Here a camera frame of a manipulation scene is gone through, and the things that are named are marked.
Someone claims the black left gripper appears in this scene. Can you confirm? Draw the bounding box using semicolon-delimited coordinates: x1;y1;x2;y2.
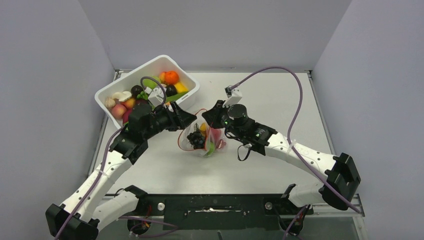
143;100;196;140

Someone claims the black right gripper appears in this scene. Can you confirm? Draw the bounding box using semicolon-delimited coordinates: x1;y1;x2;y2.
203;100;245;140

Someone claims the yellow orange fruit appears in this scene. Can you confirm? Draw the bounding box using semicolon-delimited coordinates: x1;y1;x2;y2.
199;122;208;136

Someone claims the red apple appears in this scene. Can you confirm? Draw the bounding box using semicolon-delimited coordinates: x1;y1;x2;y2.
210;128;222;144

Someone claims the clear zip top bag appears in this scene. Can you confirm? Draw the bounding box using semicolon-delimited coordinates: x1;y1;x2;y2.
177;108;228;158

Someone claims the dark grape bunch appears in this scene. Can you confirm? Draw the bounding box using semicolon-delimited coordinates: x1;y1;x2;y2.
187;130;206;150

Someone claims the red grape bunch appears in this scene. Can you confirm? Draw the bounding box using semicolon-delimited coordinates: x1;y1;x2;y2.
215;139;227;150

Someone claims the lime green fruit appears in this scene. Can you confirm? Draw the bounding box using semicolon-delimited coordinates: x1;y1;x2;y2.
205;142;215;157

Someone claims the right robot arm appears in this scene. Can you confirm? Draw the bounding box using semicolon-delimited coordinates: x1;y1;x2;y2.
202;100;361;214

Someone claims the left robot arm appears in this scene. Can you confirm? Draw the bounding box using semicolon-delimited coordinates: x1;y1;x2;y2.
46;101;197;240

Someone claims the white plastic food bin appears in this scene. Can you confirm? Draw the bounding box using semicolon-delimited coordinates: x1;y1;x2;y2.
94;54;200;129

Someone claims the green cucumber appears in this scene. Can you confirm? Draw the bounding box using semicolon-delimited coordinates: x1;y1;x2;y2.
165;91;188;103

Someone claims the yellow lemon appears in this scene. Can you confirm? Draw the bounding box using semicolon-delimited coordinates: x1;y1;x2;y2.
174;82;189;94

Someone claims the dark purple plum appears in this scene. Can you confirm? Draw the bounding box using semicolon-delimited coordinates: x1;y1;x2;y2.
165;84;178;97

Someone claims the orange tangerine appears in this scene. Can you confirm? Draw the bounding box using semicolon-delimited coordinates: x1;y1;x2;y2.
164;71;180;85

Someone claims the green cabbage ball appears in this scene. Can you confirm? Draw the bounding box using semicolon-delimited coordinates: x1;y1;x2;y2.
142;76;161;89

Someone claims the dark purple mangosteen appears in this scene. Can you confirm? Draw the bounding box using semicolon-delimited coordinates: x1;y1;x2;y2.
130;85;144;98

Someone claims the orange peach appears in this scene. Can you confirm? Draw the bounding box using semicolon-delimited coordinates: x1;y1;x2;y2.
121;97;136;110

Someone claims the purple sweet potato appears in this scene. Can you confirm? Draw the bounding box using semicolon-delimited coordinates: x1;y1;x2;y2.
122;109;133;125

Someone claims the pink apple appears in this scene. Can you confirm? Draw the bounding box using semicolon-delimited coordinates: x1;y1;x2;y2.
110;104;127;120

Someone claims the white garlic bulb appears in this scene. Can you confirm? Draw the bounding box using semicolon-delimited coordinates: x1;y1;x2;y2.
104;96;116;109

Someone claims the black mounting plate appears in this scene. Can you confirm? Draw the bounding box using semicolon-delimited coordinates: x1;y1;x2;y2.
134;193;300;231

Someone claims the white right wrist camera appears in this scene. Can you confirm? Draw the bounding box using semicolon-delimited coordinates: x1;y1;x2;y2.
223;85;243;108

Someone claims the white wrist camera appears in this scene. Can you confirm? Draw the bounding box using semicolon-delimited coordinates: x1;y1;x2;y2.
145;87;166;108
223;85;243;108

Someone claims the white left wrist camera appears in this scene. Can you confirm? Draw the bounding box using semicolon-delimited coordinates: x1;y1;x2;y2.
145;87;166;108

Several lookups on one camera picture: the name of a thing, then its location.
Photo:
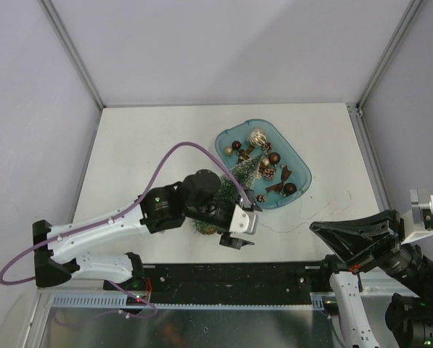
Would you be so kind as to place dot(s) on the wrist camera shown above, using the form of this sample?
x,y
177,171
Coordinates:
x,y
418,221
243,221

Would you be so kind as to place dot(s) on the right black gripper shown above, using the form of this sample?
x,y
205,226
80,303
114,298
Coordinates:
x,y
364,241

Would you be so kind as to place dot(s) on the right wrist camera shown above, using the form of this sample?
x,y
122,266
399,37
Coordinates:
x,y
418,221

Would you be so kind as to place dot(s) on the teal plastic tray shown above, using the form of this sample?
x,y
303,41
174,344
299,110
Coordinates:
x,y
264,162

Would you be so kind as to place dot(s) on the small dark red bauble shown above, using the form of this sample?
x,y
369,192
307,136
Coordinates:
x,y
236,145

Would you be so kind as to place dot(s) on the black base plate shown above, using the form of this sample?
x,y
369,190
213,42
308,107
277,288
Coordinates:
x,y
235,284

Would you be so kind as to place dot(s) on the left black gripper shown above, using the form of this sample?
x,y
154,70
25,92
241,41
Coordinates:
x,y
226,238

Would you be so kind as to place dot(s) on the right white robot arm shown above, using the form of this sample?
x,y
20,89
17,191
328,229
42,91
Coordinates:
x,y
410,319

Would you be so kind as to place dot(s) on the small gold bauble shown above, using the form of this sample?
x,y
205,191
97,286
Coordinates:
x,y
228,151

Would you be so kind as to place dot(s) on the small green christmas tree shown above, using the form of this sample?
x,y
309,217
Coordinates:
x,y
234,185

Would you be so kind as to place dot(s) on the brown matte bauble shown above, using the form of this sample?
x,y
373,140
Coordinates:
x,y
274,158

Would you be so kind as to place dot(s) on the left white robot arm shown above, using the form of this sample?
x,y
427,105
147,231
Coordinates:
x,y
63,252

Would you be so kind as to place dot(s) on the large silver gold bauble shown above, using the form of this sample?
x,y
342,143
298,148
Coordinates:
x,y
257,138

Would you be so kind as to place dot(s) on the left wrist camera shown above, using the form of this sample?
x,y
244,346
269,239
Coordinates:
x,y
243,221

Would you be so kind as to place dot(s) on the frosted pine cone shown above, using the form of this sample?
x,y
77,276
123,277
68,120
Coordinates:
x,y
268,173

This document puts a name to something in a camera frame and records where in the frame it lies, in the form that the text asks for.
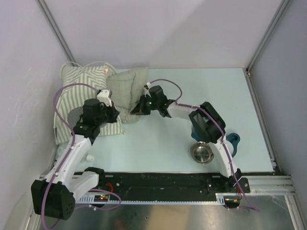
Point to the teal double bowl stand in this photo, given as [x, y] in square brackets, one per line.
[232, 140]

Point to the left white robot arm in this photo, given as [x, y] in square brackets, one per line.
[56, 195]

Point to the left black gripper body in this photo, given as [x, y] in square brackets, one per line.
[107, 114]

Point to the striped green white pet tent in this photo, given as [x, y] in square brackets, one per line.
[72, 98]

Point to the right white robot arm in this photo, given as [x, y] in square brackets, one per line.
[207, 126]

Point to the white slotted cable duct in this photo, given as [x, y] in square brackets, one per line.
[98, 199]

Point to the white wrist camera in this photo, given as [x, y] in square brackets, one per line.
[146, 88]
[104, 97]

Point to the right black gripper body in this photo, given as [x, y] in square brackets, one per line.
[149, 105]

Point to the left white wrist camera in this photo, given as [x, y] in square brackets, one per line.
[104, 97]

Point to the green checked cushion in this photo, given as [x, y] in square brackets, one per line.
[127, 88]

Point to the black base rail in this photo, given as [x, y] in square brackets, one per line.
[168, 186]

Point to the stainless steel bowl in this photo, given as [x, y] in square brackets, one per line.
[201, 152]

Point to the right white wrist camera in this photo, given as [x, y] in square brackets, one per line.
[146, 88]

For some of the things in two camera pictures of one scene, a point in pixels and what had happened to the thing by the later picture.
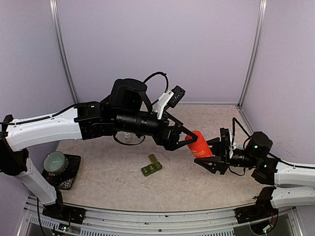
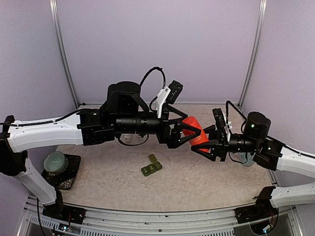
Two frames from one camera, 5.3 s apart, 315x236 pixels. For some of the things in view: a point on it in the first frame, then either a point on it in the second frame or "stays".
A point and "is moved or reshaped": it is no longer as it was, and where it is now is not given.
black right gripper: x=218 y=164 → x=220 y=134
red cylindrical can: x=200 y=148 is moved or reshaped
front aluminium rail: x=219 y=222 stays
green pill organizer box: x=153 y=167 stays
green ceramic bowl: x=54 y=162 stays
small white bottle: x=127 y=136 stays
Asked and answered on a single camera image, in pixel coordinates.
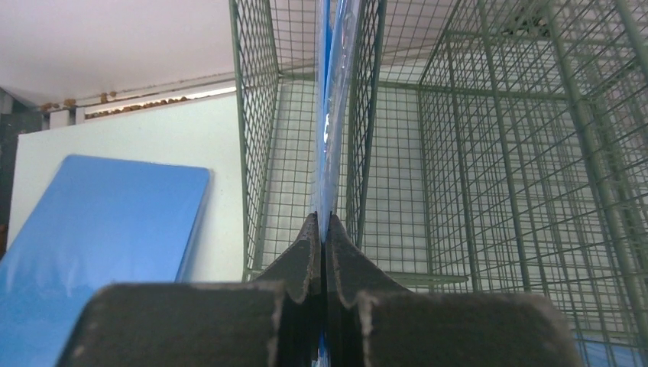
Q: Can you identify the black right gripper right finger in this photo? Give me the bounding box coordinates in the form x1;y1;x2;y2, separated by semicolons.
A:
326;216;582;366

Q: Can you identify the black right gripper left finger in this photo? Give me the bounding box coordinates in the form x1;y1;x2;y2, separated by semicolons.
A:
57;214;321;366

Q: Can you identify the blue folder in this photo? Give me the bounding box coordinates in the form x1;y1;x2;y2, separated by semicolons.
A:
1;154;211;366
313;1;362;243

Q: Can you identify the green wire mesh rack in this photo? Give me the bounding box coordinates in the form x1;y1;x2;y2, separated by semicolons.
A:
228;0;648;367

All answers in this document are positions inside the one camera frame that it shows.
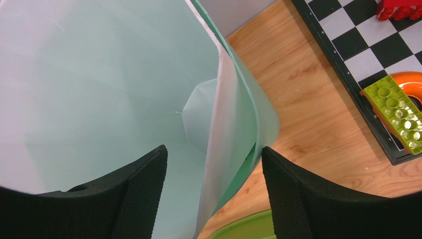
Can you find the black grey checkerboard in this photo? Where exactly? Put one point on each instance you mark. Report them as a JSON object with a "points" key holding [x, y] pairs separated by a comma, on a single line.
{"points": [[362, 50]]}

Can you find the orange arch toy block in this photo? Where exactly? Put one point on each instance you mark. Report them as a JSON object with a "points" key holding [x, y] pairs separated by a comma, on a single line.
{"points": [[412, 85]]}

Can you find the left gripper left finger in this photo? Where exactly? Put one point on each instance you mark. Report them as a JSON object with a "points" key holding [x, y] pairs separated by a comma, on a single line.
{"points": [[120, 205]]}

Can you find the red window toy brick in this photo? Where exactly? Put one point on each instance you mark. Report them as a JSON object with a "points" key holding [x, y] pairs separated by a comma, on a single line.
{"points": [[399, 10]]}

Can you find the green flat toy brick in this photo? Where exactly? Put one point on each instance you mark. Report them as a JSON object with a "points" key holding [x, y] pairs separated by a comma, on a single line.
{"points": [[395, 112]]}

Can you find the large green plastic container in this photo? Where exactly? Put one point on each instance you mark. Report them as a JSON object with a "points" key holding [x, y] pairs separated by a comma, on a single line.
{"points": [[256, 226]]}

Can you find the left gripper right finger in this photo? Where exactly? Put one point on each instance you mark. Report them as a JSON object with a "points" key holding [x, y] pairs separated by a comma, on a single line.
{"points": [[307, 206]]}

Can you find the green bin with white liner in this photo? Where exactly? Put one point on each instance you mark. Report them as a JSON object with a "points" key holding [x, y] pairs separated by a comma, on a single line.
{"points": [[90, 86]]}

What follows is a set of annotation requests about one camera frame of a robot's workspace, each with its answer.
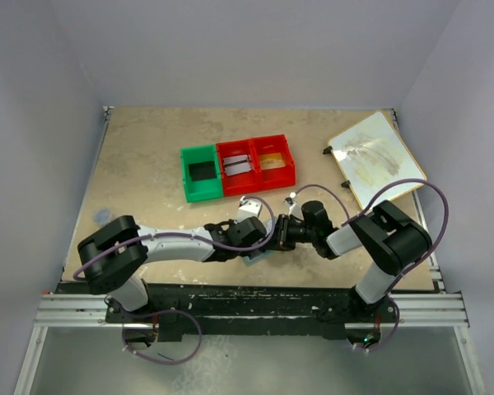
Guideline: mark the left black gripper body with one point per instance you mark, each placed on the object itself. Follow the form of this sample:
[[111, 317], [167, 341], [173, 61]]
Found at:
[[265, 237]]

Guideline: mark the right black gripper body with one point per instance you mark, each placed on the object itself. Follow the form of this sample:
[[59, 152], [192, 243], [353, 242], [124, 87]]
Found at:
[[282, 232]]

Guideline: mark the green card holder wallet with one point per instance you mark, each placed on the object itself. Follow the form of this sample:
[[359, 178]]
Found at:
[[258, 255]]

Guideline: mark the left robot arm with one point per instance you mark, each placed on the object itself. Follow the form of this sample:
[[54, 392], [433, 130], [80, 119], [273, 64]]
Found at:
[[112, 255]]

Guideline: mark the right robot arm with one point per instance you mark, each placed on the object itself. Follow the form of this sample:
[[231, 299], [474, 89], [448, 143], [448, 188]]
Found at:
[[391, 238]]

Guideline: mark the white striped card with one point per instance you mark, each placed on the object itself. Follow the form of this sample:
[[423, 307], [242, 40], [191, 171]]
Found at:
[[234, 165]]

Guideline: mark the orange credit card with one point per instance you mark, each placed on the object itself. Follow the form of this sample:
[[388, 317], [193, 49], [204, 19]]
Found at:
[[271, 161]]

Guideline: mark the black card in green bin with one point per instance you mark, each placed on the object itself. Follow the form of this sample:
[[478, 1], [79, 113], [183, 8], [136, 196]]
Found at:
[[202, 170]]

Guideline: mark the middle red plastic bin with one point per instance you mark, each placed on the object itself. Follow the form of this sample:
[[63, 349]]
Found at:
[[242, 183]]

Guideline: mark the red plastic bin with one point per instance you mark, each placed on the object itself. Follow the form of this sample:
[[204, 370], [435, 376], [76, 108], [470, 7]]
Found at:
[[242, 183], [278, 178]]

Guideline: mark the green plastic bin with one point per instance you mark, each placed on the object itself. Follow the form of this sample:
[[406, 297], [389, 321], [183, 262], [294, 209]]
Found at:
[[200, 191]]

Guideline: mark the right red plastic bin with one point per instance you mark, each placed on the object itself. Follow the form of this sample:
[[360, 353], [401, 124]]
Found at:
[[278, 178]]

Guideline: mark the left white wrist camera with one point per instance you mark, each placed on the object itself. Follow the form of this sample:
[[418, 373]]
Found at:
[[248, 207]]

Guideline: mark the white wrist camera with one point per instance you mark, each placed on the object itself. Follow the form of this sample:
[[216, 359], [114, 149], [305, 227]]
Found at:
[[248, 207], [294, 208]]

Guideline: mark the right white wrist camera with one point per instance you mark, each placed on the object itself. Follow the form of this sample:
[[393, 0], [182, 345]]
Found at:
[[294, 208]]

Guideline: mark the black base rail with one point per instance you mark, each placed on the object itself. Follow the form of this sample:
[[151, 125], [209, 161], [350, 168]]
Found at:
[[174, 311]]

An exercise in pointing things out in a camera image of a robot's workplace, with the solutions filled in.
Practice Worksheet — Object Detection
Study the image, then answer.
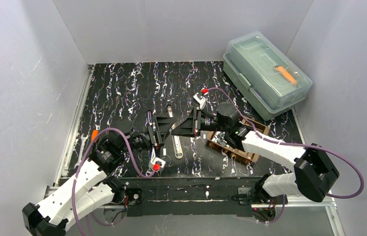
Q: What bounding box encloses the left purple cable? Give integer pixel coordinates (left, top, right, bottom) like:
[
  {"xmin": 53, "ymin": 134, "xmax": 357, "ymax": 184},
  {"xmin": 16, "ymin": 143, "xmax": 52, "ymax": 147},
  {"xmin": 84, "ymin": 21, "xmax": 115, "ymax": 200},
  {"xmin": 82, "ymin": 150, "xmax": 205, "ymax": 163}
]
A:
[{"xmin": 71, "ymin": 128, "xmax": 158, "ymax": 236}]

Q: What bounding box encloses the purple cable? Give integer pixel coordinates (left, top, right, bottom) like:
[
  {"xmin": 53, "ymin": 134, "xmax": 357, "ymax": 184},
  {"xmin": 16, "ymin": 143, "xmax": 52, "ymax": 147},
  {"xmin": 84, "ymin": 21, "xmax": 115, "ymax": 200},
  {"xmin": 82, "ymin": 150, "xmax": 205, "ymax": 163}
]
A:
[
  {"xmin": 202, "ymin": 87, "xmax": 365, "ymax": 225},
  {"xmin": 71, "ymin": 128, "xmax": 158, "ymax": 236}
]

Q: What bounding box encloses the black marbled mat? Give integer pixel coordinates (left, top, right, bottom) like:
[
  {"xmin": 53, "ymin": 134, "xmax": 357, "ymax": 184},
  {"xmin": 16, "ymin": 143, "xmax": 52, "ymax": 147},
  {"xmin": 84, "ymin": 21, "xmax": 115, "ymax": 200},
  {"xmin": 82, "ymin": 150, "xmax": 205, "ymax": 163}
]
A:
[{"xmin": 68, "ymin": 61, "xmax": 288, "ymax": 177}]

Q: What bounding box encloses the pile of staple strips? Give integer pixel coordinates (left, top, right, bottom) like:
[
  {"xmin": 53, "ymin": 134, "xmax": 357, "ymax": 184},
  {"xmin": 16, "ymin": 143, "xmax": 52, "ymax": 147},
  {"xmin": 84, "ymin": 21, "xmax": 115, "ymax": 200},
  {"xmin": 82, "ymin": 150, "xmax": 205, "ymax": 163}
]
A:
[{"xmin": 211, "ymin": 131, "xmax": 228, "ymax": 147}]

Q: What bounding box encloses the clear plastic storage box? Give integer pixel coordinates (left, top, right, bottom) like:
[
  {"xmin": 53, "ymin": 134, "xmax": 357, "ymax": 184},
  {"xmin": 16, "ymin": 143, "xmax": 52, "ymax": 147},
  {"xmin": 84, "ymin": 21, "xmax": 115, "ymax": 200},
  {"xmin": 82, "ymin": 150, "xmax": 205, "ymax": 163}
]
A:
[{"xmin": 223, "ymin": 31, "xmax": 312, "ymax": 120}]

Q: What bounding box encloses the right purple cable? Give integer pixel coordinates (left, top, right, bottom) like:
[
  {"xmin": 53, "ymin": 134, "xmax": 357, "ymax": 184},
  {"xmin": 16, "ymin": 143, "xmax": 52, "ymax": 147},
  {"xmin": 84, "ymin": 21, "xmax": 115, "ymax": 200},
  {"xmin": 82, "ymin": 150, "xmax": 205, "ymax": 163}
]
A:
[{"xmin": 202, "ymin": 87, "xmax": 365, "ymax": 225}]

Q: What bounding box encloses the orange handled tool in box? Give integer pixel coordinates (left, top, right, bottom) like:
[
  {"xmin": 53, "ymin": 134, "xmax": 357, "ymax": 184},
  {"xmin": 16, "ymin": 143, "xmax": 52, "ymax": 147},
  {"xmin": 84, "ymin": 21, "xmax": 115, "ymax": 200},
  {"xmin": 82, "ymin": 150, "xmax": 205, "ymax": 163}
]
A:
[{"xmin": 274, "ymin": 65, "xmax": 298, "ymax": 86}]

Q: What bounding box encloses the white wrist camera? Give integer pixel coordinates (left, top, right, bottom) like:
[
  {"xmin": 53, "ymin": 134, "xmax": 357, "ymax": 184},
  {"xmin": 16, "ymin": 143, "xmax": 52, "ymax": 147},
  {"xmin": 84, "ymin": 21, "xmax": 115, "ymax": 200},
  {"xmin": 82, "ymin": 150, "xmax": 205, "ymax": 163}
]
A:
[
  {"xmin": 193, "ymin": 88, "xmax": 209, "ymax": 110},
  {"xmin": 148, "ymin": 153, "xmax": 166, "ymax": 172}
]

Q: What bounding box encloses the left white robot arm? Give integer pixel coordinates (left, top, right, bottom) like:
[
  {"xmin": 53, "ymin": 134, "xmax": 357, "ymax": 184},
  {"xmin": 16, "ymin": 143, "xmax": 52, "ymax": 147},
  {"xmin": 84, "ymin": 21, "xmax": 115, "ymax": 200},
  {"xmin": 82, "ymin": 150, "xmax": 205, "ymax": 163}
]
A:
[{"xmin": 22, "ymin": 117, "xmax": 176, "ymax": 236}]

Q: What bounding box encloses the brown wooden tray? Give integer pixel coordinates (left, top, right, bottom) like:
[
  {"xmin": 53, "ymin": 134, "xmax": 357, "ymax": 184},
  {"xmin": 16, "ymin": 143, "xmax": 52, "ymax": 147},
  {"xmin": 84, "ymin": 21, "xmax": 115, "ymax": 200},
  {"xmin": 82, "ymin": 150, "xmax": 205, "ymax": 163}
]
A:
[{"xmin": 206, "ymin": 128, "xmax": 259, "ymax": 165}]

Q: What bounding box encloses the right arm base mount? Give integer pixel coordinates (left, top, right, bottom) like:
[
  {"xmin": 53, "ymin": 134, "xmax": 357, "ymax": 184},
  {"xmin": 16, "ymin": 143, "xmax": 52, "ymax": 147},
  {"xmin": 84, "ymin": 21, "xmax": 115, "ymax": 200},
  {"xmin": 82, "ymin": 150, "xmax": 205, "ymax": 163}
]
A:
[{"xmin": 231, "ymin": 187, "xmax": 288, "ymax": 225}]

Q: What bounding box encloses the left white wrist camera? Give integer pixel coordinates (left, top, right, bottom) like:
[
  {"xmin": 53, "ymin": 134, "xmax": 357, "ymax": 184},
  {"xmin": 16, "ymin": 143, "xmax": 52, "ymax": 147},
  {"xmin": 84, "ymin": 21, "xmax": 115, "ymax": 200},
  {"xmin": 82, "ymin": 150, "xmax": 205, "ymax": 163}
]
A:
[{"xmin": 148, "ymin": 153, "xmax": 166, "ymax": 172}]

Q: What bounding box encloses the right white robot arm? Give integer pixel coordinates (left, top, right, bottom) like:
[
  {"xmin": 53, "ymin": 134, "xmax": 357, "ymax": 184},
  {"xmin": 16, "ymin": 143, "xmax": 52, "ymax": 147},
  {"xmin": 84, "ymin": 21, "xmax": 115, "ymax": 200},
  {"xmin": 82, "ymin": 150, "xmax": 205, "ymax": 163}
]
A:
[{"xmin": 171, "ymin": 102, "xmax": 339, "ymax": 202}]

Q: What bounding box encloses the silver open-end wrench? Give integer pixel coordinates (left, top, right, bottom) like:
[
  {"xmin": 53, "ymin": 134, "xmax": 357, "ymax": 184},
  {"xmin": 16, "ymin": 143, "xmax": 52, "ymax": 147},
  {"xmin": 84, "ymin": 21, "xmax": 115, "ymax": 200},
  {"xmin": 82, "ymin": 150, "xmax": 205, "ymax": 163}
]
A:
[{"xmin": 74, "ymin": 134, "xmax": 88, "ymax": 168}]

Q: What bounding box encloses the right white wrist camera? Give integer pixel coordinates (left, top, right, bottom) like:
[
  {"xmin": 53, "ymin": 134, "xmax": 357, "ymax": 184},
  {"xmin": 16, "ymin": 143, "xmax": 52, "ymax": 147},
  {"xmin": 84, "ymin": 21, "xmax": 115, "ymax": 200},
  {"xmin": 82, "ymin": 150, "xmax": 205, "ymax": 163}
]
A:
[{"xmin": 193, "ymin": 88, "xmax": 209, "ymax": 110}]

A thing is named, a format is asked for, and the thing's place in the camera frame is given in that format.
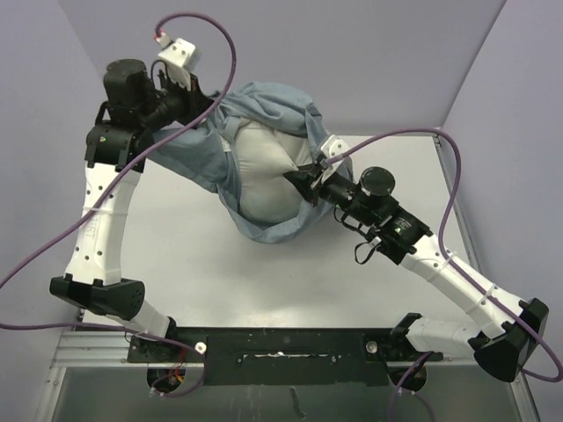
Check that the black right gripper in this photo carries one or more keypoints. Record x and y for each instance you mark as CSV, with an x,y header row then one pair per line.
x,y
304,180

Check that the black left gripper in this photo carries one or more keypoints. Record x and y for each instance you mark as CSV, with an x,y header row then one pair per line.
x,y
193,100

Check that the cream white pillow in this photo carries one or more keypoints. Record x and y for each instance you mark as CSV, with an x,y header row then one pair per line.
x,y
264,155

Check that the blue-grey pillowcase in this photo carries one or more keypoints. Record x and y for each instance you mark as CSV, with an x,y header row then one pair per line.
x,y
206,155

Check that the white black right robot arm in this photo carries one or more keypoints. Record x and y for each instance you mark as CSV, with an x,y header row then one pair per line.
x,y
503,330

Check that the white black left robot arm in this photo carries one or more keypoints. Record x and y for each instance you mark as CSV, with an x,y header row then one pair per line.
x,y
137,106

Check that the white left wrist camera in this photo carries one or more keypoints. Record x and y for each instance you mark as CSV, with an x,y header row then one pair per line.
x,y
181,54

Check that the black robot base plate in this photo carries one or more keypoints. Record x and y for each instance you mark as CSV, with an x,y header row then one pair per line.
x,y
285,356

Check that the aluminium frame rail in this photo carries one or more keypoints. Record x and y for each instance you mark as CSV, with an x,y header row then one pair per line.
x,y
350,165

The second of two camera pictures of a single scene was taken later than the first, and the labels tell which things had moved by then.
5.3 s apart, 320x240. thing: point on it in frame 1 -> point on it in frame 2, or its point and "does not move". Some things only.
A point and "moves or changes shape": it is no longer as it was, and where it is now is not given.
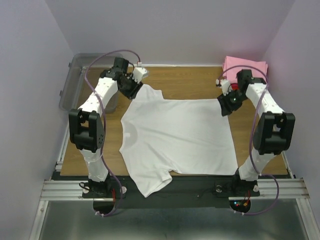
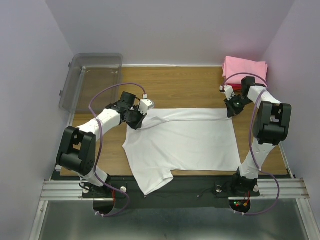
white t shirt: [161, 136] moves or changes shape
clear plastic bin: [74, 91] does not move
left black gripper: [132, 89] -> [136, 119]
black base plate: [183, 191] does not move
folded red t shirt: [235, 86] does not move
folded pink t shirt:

_Aim of the exercise_
From the records, copy every line that has the string "things" in it.

_Task solution_
Here a camera frame of a manipulation scene is gone through, and the things that are named are marked.
For some of the things in two camera pictures of one scene, a point in pixels and what had happened to the thing by the later picture.
Two frames from one camera, 5.3 s apart, 315x236 pixels. For some of the things in view: a point on it in the first frame, then either a point on it in the second frame or "stays".
An exercise in pointing things out in a camera image of a robot's workplace, with the solutions filled in.
The second of two camera pictures of a single scene was taken later than the first, and the labels tell which things had moved by then.
5.3 s apart, 320x240. thing: point on it in frame 1 -> point on it in frame 2, or its point and "does not move". Some things only.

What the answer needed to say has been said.